Simplify AnalyticsService code by rhymes · Pull Request #2308 · forem/forem

rhymes · 2019-04-04T17:20:41Z

What type of PR is this? (check all applicable)

Refactor
Feature
Bug Fix
Documentation Update

Description

This refactoring does mainly three things:

simplifies AnalyticsService interface
uses SQL queries instead of in memory calculations to retrieve counts
uses date objects for ranges

A few things I've left out that should be discussed/decided:

AnalyticsService should probably be renamed to Analytics::Pro as suggested by @lightalloy
date.strftime("%a, %m/%d") is locale dependent and potentially repeats itself (if start_date and end_date go past a year there could be dates with the same string version). Also, users outside the US could misinterpret dates as "03/04" (3rd of march or 4th of april?). I suggest using the ISO "2019-04-01" as key for the hash.
I think the date validation using regexps, now that dates are parsed, is unnecessary:

      def valid_date_params?
        date_regex = /\A\d{4}-\d{1,2}-\d{1,2}\Z/ # for example, 2019-03-22 or 2019-2-1
        if params[:end]
          (params[:start] =~ date_regex)&.zero? && (params[:end] =~ date_regex)&.zero?
        else
          (params[:start] =~ date_regex)&.zero?
        end
      end

Related Tickets & Documents

Closes #2307

Mobile & Desktop Screenshots/Recordings (if there are UI changes)

Added to documentation?

docs.dev.to
readme
no documentation needed

rhymes · 2019-04-04T17:21:27Z

@Zhao-Andy I'm pinging you here

(let me know what you think 😀)

Zhao-Andy · 2019-04-04T17:36:54Z

Thanks for the refactor!
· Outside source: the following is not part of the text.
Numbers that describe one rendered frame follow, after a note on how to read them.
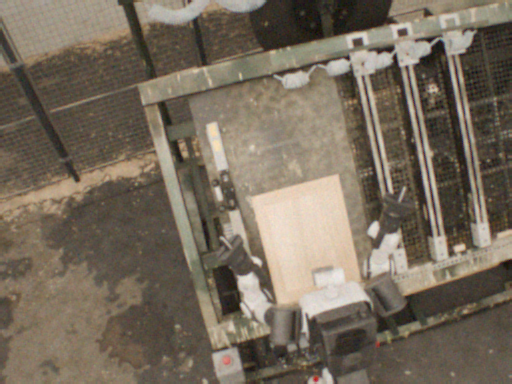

One concern I had though with using SQL queries was that it would be a lot of queries if we're covering a timeframe of n days. For example, with 7 days, we would be calling 7 * 9 queries to get the data formatted properly, and that's not accounting for the beginning queries that happen at initialization. What are your thoughts on using SQL queries vs memory?

rhymes · 2019-04-04T17:50:19Z

@Zhao-Andy you're right, that could be a concern.

If the requester asks for a huge range of dates that could mean a lot of queries but it's still inside the range of request dates, so there's no risk of querying millions of records in theory. Also, we can add indexes in the future to speed up queries (for example all those tables don't have indexes on created_at which I'd consider adding in both cases)

One could benchmark the two versions in terms of speed and memory and see what happens but you'd need a realistic DB (and a bit of spare time) to do that and I can't with the development DB

There's a third option, which is to see if we can re-organize some of the queries to take advantage of group by and lower the amount of queries.

What do you think about the other points I've left out?

Zhao-Andy

Left some comments!

app/services/analytics_service.rb

Co-Authored-By: rhymes <rhymesete@gmail.com>

Zhao-Andy · 2019-04-04T18:17:39Z

If the requester asks for a huge range of dates that could mean a lot of queries but it's still inside the range of request dates, so there's no risk of querying millions of records in theory.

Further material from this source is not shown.